NAHB: Home Builders Building Homes that Young Buyers Want

NAHB: Home Builders Building Homes that Young Buyers Want

 It's no secret that younger people are passing up homebuying for renting, as part of a 30 year slump with the decline in marriage, the rise of female education and the slump in employment, according to a 2012 article in The Atlantic (http://www.theatlantic.com/business/archive/2012/03/we-wish-like-hell-we...)

The Atlantic piece was only one of many stories about the trend that we found in a Google search and  is reflected in the declining homeownership rate since the financial balloon burst in 2008.

On April 30, Bloomberg News reported that the U.S. homeownership rate fell to the lowest level in 18 years, reflecting rising demand for rentals and investor purchases in the housing market.

The share of Americans who own their homes was 65 percent in the first quarter, down from 65.4 percent a year earlier and the lowest level since the third quarter of 1995, the Census Bureau reported.  The vacancy rate for rented homes dropped to 8.6 percent from 8.8 percent a year earlier, while vacancies for owner-occupied houses fell to 2.1 percent from 2.2 percent.
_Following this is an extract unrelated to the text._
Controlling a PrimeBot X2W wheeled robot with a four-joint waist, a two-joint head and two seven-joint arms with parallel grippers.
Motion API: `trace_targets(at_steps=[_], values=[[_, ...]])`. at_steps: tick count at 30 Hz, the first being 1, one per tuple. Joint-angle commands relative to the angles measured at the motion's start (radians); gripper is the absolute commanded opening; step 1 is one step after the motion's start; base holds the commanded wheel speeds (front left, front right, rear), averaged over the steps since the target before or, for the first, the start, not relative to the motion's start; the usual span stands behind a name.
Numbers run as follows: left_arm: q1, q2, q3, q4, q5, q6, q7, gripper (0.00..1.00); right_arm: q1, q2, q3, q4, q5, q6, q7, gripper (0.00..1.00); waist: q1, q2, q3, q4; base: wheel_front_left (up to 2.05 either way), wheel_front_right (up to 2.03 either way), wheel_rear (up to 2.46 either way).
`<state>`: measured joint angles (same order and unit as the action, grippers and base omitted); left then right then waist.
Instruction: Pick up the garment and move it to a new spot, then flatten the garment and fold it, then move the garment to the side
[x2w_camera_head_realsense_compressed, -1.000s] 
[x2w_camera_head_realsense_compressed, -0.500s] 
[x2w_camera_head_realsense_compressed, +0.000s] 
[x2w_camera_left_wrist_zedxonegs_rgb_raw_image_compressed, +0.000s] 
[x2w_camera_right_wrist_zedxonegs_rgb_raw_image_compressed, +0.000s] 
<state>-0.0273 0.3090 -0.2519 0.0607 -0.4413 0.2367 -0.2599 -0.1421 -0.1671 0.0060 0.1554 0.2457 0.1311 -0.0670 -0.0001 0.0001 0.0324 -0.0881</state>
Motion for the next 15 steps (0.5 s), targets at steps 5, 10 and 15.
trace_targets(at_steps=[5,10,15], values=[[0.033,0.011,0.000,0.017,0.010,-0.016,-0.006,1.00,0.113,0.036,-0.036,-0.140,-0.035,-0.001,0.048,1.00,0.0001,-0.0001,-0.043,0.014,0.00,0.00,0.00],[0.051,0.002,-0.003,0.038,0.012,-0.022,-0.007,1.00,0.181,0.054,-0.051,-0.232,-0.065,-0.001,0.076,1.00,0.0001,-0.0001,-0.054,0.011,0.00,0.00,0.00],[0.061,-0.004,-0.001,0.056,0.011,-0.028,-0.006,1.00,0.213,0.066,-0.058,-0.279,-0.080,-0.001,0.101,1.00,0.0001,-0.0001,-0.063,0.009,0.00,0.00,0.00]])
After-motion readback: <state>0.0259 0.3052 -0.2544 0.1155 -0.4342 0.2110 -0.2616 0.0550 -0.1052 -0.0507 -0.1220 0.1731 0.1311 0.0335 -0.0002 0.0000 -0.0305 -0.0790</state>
 To counter this long-term trend toward renting and away from homeownership, the National Association of Home Builders (NAHB) has declared June National Homeownership Month and is telling a demographic saddled with record student loan debt and dubious job prospects that now is  the time to buy a home --and the nation’s builders are building the homes they want.
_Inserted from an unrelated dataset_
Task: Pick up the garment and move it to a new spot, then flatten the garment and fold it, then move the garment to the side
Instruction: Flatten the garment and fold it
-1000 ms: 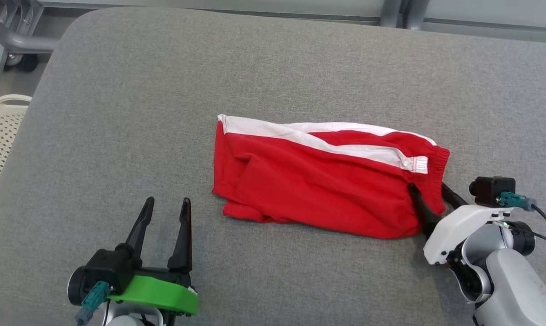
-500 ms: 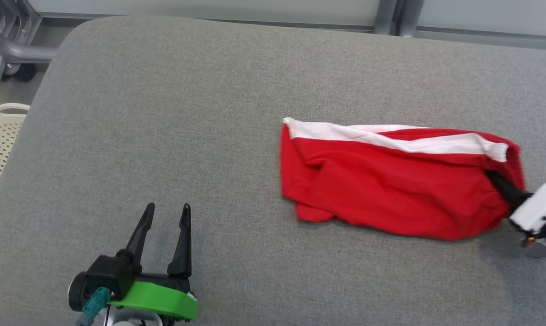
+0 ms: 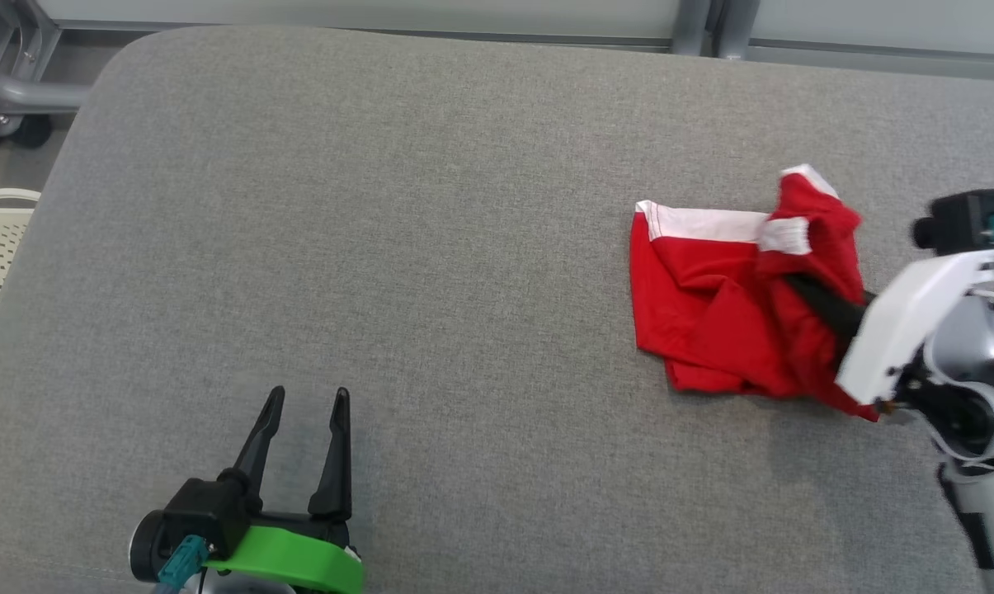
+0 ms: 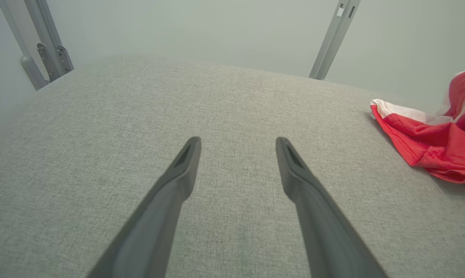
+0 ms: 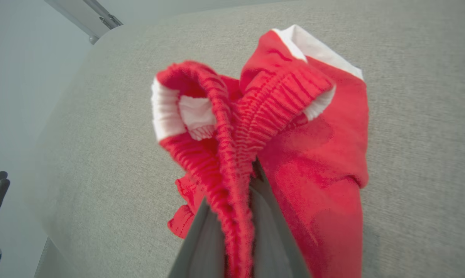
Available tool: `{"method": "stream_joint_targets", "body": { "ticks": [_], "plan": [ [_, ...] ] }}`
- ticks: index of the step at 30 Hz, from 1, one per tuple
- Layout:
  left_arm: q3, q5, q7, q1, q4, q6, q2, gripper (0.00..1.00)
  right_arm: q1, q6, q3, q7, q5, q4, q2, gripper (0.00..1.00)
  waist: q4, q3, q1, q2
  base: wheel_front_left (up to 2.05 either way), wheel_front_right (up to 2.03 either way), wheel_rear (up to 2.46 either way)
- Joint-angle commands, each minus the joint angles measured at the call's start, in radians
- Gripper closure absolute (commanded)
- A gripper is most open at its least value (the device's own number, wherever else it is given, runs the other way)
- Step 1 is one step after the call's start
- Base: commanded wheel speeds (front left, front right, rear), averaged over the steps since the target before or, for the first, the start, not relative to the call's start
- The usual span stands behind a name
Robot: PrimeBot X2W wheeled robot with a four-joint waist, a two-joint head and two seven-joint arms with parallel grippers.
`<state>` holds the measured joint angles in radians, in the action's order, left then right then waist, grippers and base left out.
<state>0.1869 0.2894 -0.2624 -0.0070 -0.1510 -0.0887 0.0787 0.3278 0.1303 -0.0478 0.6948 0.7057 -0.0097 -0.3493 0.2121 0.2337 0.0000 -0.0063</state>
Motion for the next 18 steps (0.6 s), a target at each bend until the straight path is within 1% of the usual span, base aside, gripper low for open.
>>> {"method": "stream_joint_targets", "body": {
  "ticks": [1, 3, 5, 6, 7, 8, 9, 12, 15, 18],
  "plan": [
    [-0.002, -0.008, -0.002, 0.006, -0.001, -0.008, -0.003, 0.00, 0.030, 0.001, -0.029, 0.001, -0.040, 0.011, 0.032, 1.00, -0.003, 0.008, 0.0000, 0.0063, 0.00, 0.00, 0.00],
    [0.001, -0.015, -0.002, -0.003, -0.003, -0.010, -0.008, 0.00, 0.058, 0.001, -0.069, -0.010, -0.096, 0.048, 0.092, 1.00, 0.001, 0.013, 0.0000, 0.0063, 0.00, 0.00, 0.00],
    [0.004, -0.018, -0.002, -0.012, -0.003, -0.015, -0.012, 0.00, 0.089, 0.001, -0.097, -0.028, -0.146, 0.091, 0.139, 1.00, 0.006, 0.021, 0.0000, 0.0063, 0.00, 0.00, 0.00],
    [0.004, -0.020, -0.002, -0.016, -0.002, -0.016, -0.013, 0.00, 0.100, 0.001, -0.108, -0.039, -0.166, 0.110, 0.154, 0.97, 0.009, 0.024, 0.0000, 0.0063, 0.00, 0.00, 0.00],
    [0.001, -0.021, -0.002, -0.019, -0.003, -0.016, -0.014, 0.00, 0.109, 0.001, -0.116, -0.051, -0.186, 0.132, 0.174, 0.72, 0.011, 0.025, 0.0000, 0.0063, 0.00, 0.00, 0.00],
    [-0.004, -0.023, -0.002, -0.019, -0.005, -0.017, -0.015, 0.00, 0.116, 0.001, -0.123, -0.066, -0.205, 0.150, 0.190, 0.07, 0.013, 0.026, 0.0000, 0.0063, 0.00, 0.00, 0.00],
    [-0.007, -0.024, -0.002, -0.019, -0.006, -0.019, -0.015, 0.00, 0.124, 0.001, -0.124, -0.080, -0.219, 0.166, 0.203, 0.00, 0.014, 0.027, 0.0000, 0.0063, 0.00, 0.00, 0.00],
    [-0.016, -0.029, -0.002, -0.014, -0.009, -0.023, -0.017, 0.00, 0.136, 0.001, -0.141, -0.119, -0.242, 0.186, 0.227, 0.00, 0.014, 0.025, 0.0000, 0.0063, 0.00, 0.00, 0.00],
    [-0.023, -0.032, -0.002, -0.003, -0.010, -0.024, -0.017, 0.00, 0.131, 0.001, -0.146, -0.139, -0.232, 0.162, 0.233, 0.00, 0.012, 0.020, 0.0000, 0.0063, 0.00, 0.00, 0.00],
    [-0.036, -0.038, -0.002, 0.015, -0.006, -0.025, -0.017, 0.00, 0.085, 0.001, -0.143, -0.132, -0.183, 0.073, 0.230, 0.00, 0.004, 0.012, 0.0000, 0.0063, 0.00, 0.00, 0.00]
  ]
}}
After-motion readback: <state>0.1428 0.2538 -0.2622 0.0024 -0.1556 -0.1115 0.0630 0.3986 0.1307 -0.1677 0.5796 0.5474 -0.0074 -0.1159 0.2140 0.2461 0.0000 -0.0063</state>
 “As the economy recovers and young people who had to live at home with their parents move forward with their lives and achieve their dreams of homeownership, home builders are delivering homes that cater to the floor plans, features and affordability that this generation desires,” said NAHB Chairman Rick Judson, a home builder and developer from Charlotte, N.C.
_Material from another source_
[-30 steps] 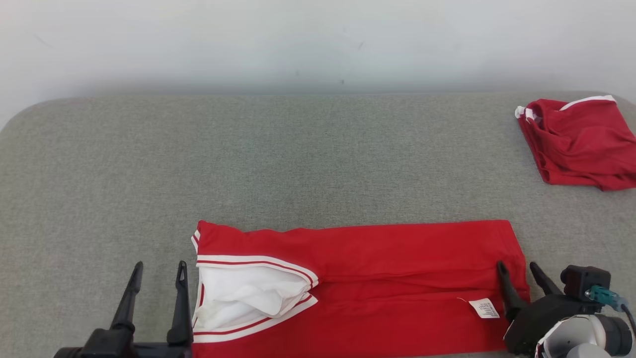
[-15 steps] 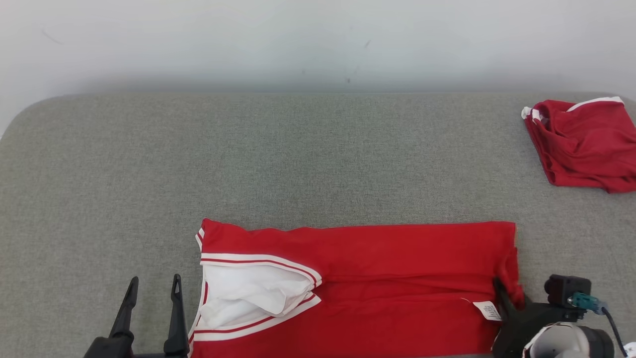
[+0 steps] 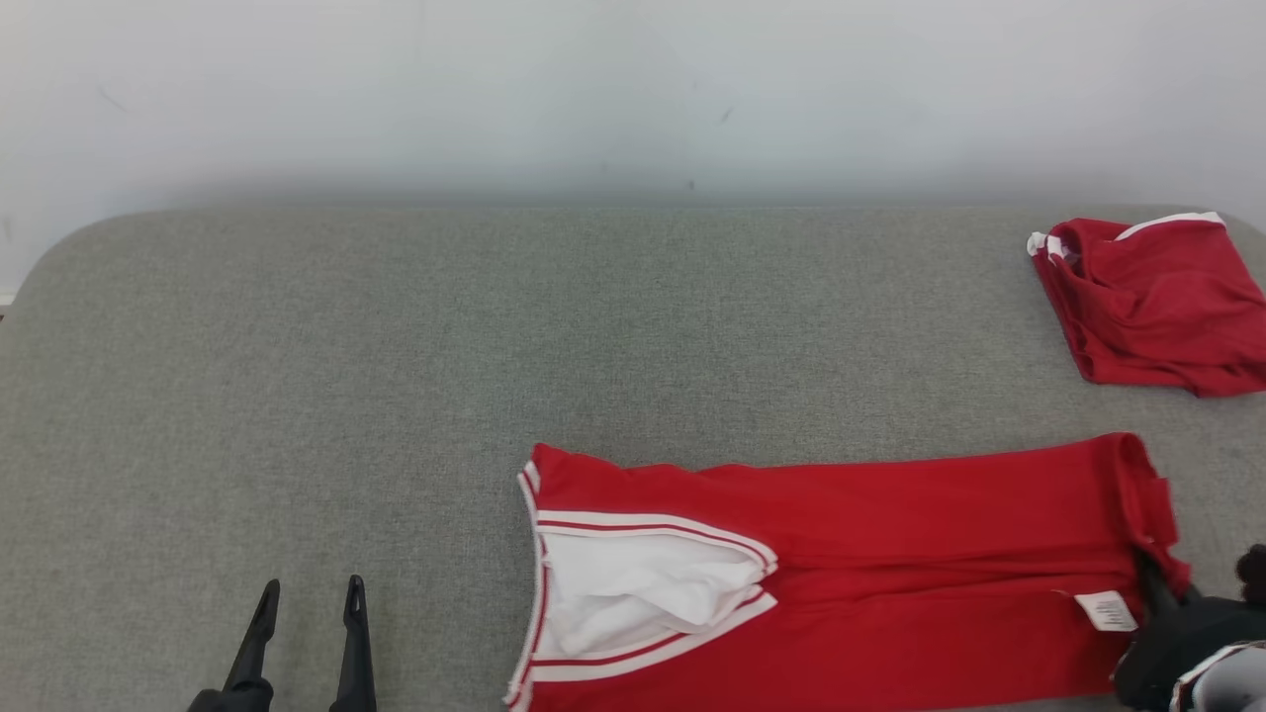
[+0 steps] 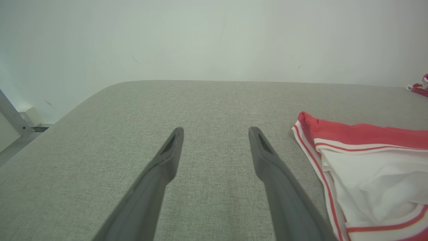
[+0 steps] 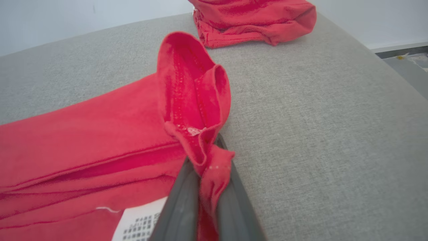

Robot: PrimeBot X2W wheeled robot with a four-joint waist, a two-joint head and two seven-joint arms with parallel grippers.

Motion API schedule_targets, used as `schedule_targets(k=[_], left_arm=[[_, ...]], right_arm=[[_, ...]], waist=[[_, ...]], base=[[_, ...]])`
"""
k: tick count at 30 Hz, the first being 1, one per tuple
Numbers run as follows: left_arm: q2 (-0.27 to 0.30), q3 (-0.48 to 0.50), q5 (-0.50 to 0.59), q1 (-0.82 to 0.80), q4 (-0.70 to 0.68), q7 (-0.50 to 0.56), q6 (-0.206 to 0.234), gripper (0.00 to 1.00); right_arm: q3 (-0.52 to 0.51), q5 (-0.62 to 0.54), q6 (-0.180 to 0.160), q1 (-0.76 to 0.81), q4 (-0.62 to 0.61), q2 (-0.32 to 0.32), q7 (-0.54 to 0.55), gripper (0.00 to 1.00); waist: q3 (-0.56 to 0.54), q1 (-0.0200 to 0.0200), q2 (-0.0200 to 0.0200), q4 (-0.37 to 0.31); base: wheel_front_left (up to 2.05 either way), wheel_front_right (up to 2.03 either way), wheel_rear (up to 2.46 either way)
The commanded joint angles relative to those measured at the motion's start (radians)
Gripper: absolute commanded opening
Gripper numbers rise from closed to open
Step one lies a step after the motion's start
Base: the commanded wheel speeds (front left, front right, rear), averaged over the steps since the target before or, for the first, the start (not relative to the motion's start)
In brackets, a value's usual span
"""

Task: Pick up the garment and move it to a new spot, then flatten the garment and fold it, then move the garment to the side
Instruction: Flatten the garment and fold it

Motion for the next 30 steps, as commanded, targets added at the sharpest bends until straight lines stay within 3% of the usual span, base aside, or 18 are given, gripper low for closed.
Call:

More than 80 percent of Generation Y home buyers—people born in 1977 or later—said in NAHB’s 2012 consumer preference survey they prefer a highly energy efficient home that results in lower utility bills during the home’s lifetime over a lower-priced home without energy efficient features. Today’s new homes feature ENERGY STAR-rated appliances; windows, doors and insulation that better control the home’s interior climate; and other modern components such as tankless water heaters and HVAC systems that save costs on utility bills.

And cost-conscious young buyers will be happy to hear that a new home actually costs less to maintain than an older home. An NAHB study found that homes built before 1960 have average maintenance costs of $564 a year, while a home built after 2008 averages $241. Plus, mortgage rates are still very low, bolstering affordability for home buyers.

Generation Y buyers favor media and game rooms more than any other specialty rooms for their next home. New homes today not only contain these spaces, they are outfitted with the state-of-the-art electronic and wiring components that can accommodate high-definition televisions, full-house sound systems, hard-wired fire and security alarms and more.  

Young buyers can check out many of the outstanding designs and features being included in homes built by NAHB members at our social media communities facebook.com/homebuildrs, pinterest.com/nahbhome and google.com/+nahb. They can also access home buying and home building information and resources on NAHB’s website at nahb.org/forconsumers.

“The time has never been better for young people to become home owners, whether it be a new home or existing,” said Judson. “There are outstanding opportunities in the current market, with near record low interest rates, competitive prices and new homes being built that include open layouts, energy efficient components and other features that cater to young buyers.”